### Work instruction
Word for word, please copy the listing below, with its pictures left out.

### Data segment
= Beginning of Section =

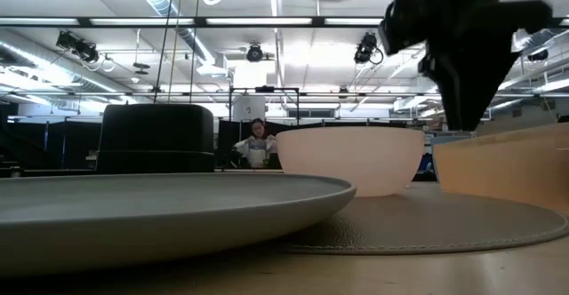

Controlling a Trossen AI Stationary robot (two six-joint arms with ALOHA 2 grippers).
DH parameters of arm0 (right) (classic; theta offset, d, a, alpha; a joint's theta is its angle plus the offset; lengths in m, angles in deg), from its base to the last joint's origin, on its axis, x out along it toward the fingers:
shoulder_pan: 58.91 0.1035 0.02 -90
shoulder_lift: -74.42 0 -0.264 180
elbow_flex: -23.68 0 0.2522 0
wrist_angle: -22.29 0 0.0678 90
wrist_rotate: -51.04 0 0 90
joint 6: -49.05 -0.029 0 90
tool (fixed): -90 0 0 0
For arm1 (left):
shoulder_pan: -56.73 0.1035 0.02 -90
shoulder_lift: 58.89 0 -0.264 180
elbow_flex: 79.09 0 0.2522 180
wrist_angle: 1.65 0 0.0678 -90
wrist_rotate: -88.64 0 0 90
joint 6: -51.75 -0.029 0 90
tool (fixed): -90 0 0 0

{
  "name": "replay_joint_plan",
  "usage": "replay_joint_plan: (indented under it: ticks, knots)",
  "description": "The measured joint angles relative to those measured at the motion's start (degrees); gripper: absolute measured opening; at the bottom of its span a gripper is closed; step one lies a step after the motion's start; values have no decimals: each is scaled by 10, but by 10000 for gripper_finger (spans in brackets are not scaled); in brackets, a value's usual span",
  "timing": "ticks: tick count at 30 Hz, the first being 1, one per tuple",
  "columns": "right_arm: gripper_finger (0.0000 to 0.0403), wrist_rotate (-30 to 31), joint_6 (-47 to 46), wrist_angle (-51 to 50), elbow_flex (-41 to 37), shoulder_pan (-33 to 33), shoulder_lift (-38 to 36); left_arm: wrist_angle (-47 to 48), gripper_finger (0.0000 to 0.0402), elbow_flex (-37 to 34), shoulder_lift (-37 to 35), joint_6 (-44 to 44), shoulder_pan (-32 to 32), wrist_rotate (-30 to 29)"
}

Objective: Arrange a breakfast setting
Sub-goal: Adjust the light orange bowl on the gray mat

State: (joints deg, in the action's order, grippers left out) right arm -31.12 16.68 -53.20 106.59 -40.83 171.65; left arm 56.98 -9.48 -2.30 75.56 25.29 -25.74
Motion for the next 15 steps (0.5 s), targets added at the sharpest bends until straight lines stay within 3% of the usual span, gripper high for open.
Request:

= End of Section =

### Response to this task
Controlling a Trossen AI Stationary robot (two six-joint arms with ALOHA 2 grippers).
DH parameters of arm0 (right) (classic; theta offset, d, a, alpha; a joint's theta is its angle plus the offset; lengths in m, angles in deg), from its base to the last joint's origin, on its axis, x out along it toward the fingers:
shoulder_pan: 58.91 0.1035 0.02 -90
shoulder_lift: -74.42 0 -0.264 180
elbow_flex: -23.68 0 0.2522 0
wrist_angle: -22.29 0 0.0678 90
wrist_rotate: -51.04 0 0 90
joint 6: -49.05 -0.029 0 90
tool (fixed): -90 0 0 0
For arm1 (left):
shoulder_pan: -56.73 0.1035 0.02 -90
shoulder_lift: 58.89 0 -0.264 180
elbow_flex: 79.09 0 0.2522 180
wrist_angle: 1.65 0 0.0678 -90
wrist_rotate: -88.64 0 0 90
joint 6: -51.75 -0.029 0 90
tool (fixed): -90 0 0 0

{
  "name": "replay_joint_plan",
  "usage": "replay_joint_plan: (indented under it: ticks, knots)",
  "description": "The measured joint angles relative to those measured at the motion's start (degrees); gripper: absolute measured opening; at the bottom of its span a gripper is closed; step one lies a step after the motion's start; values have no decimals: each is scaled by 10, but by 10000 for gripper_finger (spans in brackets are not scaled); in brackets, a value's usual span",
  "timing": "ticks: tick count at 30 Hz, the first being 1, one per tuple",
  "columns": "right_arm: gripper_finger (0.0000 to 0.0403), wrist_rotate (-30 to 31), joint_6 (-47 to 46), wrist_angle (-51 to 50), elbow_flex (-41 to 37), shoulder_pan (-33 to 33), shoulder_lift (-38 to 36); left_arm: wrist_angle (-47 to 48), gripper_finger (0.0000 to 0.0402), elbow_flex (-37 to 34), shoulder_lift (-37 to 35), joint_6 (-44 to 44), shoulder_pan (-32 to 32), wrist_rotate (-30 to 29)"
}

Objective: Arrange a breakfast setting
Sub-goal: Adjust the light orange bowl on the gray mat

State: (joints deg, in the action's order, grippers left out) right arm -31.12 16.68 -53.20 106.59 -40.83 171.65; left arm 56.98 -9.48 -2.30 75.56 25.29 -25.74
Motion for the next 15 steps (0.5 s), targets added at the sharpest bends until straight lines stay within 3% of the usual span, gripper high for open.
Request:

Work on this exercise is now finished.